To Mandate or Not To Mandate: Department of Justice Weighs In on Vaccination Mandates
Can employers mandate vaccines? The Department of Justice’s Office of Legal Counsel (OLC) says they can, but before employers do, they should consider the many legal and practical risks.
On July 26, 2021, the OLC issued an opinion (dated July 6, 2021) stating that the COVID-19 vaccinations’ Emergency Use Authorization (EUA) status under the Food, Drug, and Cosmetics Act (FDCA) does not prevent public and private entities from imposing vaccine requirements. However, the OLC expressly states that the opinion does not address whether any other federal, state, or local laws or regulations might restrict the ability of an entity to mandate the vaccine or adopt any particular vaccination policy.
Background of OLC
OLC is the part of the Department of Justice that has been given the legal authority to issue the Department’s definitive legal interpretations of statutory and constitutional issues. Due to the Department’s status as the chief legal agency within the federal government, OLC’s opinions are effectively binding on agencies within the Executive Branch (although some “independent” agencies may argue they can take positions contrary to OLC opinions). An opinion from OLC on any matter will have a significant effect on the legal positions taken throughout the federal government as OLC’s position is often the final word within the federal government on a legal issue.
Furthermore, while OLC opinions are not binding on courts, they can carry significant weight with judges due to the office’s reputation and status within the federal government.
OLC Opinion on EUA Status
Section 564 of the FDCA states that the Food and Drug Administration (FDA), when approving an EUA, “to the extent practicable,” must impose appropriate conditions on the EUA. One such condition mentioned in section 564(e)(1)(A)(ii)(III) is that recipients of the EUA product “are informed” of “the option to accept or refuse administration of the product.” To satisfy this requirement, the FDA, when approving the EUAs for the COVID-19 vaccines, required that the recipient receive a Fact Sheet. The Fact Sheet notifies the individual that it is the individual’s choice whether to receive the vaccine.
According to the OLC, although recipients of the EUA product must be informed of their option to refuse, this does not prevent public or private entities from requiring the vaccine as a condition of employment, to attend a university, or to participate in events (as several entities have done). OLC noted that it did not consider these types of mandates to be “direct legal requirements.”
OLC noted that allowing public and private entities to require the vaccines was permissible under the FDCA’s EUA provisions because the individual still has the option to refuse the vaccination, but will simply have to face the consequences of refusal, including finding new employment.
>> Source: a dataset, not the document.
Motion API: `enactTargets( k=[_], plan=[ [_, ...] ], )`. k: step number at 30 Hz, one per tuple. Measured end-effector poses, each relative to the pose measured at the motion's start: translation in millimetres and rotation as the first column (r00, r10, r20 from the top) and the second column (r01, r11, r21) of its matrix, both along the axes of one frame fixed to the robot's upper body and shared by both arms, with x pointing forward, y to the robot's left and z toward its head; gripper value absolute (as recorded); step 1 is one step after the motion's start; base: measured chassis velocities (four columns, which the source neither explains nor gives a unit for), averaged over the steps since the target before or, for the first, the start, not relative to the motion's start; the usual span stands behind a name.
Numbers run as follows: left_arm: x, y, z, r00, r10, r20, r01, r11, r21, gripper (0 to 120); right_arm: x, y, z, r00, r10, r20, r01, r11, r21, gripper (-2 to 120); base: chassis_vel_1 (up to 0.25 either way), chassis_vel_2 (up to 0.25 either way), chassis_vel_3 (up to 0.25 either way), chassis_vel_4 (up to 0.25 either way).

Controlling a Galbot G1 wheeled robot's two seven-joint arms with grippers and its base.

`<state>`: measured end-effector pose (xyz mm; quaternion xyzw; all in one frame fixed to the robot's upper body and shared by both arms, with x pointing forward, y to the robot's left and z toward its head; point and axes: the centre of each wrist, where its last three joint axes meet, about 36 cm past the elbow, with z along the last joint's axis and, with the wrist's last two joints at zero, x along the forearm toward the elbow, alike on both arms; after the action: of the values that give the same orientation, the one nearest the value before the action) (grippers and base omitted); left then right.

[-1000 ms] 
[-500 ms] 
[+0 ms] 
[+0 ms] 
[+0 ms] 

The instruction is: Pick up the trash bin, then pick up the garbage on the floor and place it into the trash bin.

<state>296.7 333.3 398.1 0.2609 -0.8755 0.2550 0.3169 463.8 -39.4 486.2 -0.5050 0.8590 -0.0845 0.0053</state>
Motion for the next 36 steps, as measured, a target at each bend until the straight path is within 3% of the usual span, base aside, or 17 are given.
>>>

OLC also noted that the FDA agrees with its interpretation of section 564 of the FDCA.
OLC’s opinion provides employers considering mandating the vaccine support defending claims that such a mandate is prohibited because the vaccine is in EUA status. It is not a clear green light for employers on this subject, however. Although various state and federal agencies and other entities have been encouraging employers to require vaccination, employers considering mandatory vaccination policies still face a host of legal and practical challenges and considerations. Employers still must consider (among other things):
Bargaining obligations that may exist in unionized workforces;
Accommodation obligations that may exist for individuals who cannot receive the vaccine due to disability, pregnancy, or religious reasons;
Disparate impact risk, and whether the employer can show the requirement is job-related and consistent with business necessity;
Impact on diversity efforts if the vaccination rates of some groups are disproportionate;
Employee relations considerations and whether a mandate will cause an employer to lose employees or limit the pool for new hires (which may be particularly difficult in the current labor market);
The entity’s overall risk tolerance, as legal challenges to mandatory programs continue (regardless of whether employers are ultimately successful in these, there may be legal costs and publicity associated with them);
Compliance with state and local requirements (e.g., Montana prohibits mandatory programs in most settings, similar bills are pending in other jurisdictions );
Whether and how the employer will confirm vaccination status and the coordination of related recordkeeping;
The impact such a mandate will have on wage and hour compliance; and
Other risks associated with requiring a vaccine still in EUA status, including possible liability risk if the vaccine causes an adverse reaction in an employee who only receives because it is mandated.